Dataset entries
┌────────
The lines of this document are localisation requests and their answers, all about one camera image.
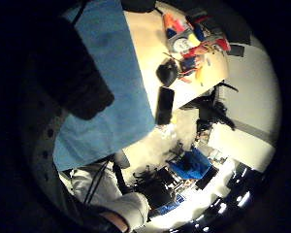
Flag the blue cloth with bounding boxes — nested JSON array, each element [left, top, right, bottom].
[[52, 0, 157, 173]]

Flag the white black-dotted fabric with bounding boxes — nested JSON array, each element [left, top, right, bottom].
[[20, 93, 76, 208]]

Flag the black phone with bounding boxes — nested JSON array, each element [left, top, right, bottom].
[[154, 86, 176, 126]]

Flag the black round computer mouse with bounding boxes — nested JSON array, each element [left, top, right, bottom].
[[155, 57, 180, 87]]

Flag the the person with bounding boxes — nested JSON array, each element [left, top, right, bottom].
[[58, 159, 151, 233]]

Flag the black office chair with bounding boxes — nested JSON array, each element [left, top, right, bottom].
[[132, 166, 178, 210]]

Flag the pile of colourful toys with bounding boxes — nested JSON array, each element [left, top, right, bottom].
[[162, 12, 232, 85]]

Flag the blue storage bin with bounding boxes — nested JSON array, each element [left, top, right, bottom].
[[168, 147, 213, 181]]

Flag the small black pad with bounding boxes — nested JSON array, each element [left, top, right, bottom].
[[228, 44, 246, 58]]

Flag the black flat box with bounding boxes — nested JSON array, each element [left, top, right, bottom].
[[212, 13, 252, 46]]

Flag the black cable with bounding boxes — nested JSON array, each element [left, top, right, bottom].
[[82, 160, 111, 206]]
└────────
**Exercise goal**. Take the line containing "Flag the black phone" as the start and the last line of the data as the end, and reproduce that range exactly.

**Finished task**.
Flag the black phone with bounding boxes — nested JSON array, each element [left, top, right, bottom].
[[154, 86, 176, 126]]

Flag the black round computer mouse with bounding boxes — nested JSON array, each element [left, top, right, bottom].
[[155, 57, 180, 87]]

Flag the the person with bounding boxes — nested JSON array, each element [left, top, right, bottom].
[[58, 159, 151, 233]]

Flag the black office chair with bounding boxes — nested JSON array, each element [left, top, right, bottom].
[[132, 166, 178, 210]]

Flag the pile of colourful toys with bounding boxes — nested JSON array, each element [left, top, right, bottom].
[[162, 12, 232, 85]]

Flag the blue storage bin with bounding boxes — nested JSON array, each element [left, top, right, bottom].
[[168, 147, 213, 181]]

Flag the small black pad with bounding boxes — nested JSON array, each element [left, top, right, bottom].
[[228, 44, 246, 58]]

Flag the black flat box with bounding boxes — nested JSON array, each element [left, top, right, bottom].
[[212, 13, 252, 46]]

Flag the black cable with bounding boxes — nested JSON array, each element [left, top, right, bottom].
[[82, 160, 111, 206]]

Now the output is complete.